Cela « renforce les inquiétudes selon lesquelles la faiblesse des prêts octroyés par les banques va freiner la reprise économique de la zone euro », réagit Howard Archer de IHS Global Insight.
Même si l'économie des Seize est appelée à renouer avec la croissance au troisième trimestre 2009, un crédit devenu denrée rare représente « un sérieux handicap » pour la relance des mois à venir, souligne-t-il.
La Banque centrale européenne a jusqu'ici balayé l'idée d'une pénurie rampante du crédit, soulignant que le ralentissement de l'octroi de prêt était très largement lié à une demande faible. En période de crise, les entreprises gèlent leurs investissements et les ménages reportent leurs gros achats à des jours meilleurs.

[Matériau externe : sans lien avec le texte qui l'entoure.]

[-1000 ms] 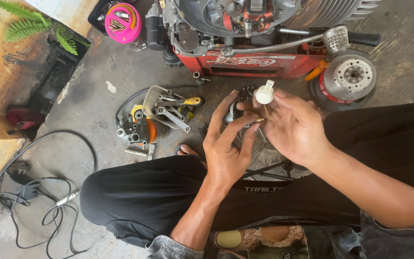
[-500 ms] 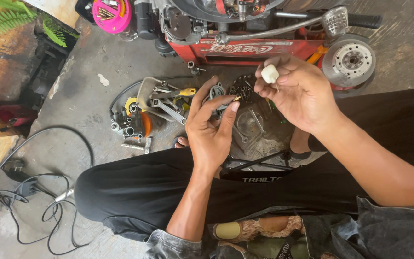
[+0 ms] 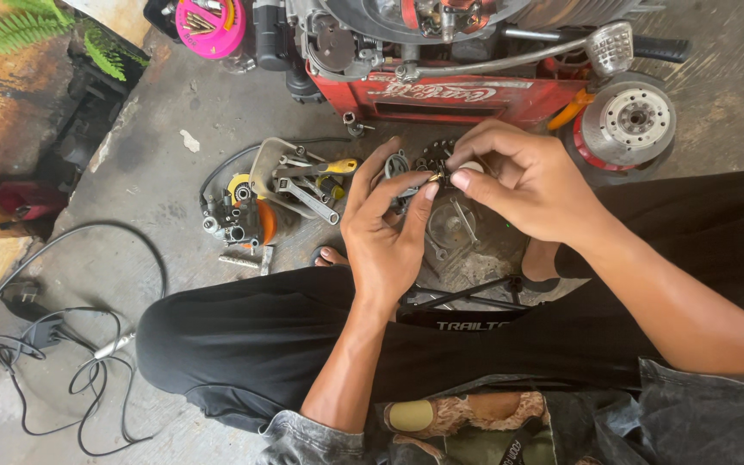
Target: The person sits on the floor and disassembles a carburetor. They use a screwdriver to remove a white float and a small metal pin from the carburetor body. The person then places the removed parts on the floor among other tools and parts.
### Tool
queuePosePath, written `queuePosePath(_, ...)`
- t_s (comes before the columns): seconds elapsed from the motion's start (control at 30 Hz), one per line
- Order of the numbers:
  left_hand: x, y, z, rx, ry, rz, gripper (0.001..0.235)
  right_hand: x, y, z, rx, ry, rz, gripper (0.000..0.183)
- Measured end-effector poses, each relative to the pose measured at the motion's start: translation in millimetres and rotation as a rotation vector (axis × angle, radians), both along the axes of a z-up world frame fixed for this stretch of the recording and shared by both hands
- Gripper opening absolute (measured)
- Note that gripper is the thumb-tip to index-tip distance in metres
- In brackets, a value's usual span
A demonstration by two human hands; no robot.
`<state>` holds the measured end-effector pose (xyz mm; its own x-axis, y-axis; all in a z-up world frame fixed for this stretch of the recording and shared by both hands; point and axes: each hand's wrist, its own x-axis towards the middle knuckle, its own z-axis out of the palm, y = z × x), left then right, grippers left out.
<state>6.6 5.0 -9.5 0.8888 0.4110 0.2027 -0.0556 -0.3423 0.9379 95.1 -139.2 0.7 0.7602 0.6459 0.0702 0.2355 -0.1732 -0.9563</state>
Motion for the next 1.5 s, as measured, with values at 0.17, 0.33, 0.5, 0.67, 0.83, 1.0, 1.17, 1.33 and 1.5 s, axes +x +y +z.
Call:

Mais elle s'est aussi inquiétée de la réticence des banques à prêter, et ce d'autant plus qu'elle les soutient plus que généreusement en mettant à leur disposition des liquidités illimitées à un taux historiquement bas de 1 %.
Une chose est sûre : « Il y a peu de signes d'un retour à la normale dans le secteur bancaire », estime Ben May de Capital Economics. La publication mercredi de l'étude trimestrielle de la BCE sur l'activité de crédit des banques de la zone euro, très attendue des marchés, devrait en apporter une nouvelle preuve, selon les experts.
Les chiffres publiés hier confirment que « le cycle du crédit reste le grand point d'interrogation sur l'échéance et l'ampleur de la reprise », souligne UniCredit dans une note.
Tout parle en conséquence en faveur d'un très long statu quo de la BCE sur ses taux d'intérêt directeurs. Et elle n'est pas prête non plus de retirer ses mesures exceptionnelles de soutien au crédit, jugent les économistes.
L'absence d'inflation lui permet d'attendre. L'évolution de la masse monétaire M3, indicateur avancé de l'évolution des prix, a encore fortement ralenti : il a augmenté de 1,8 % sur un an, plus que prévu, selon des chiffres encore provisoires, contre +2,6 %, selon les chiffres de la BCE.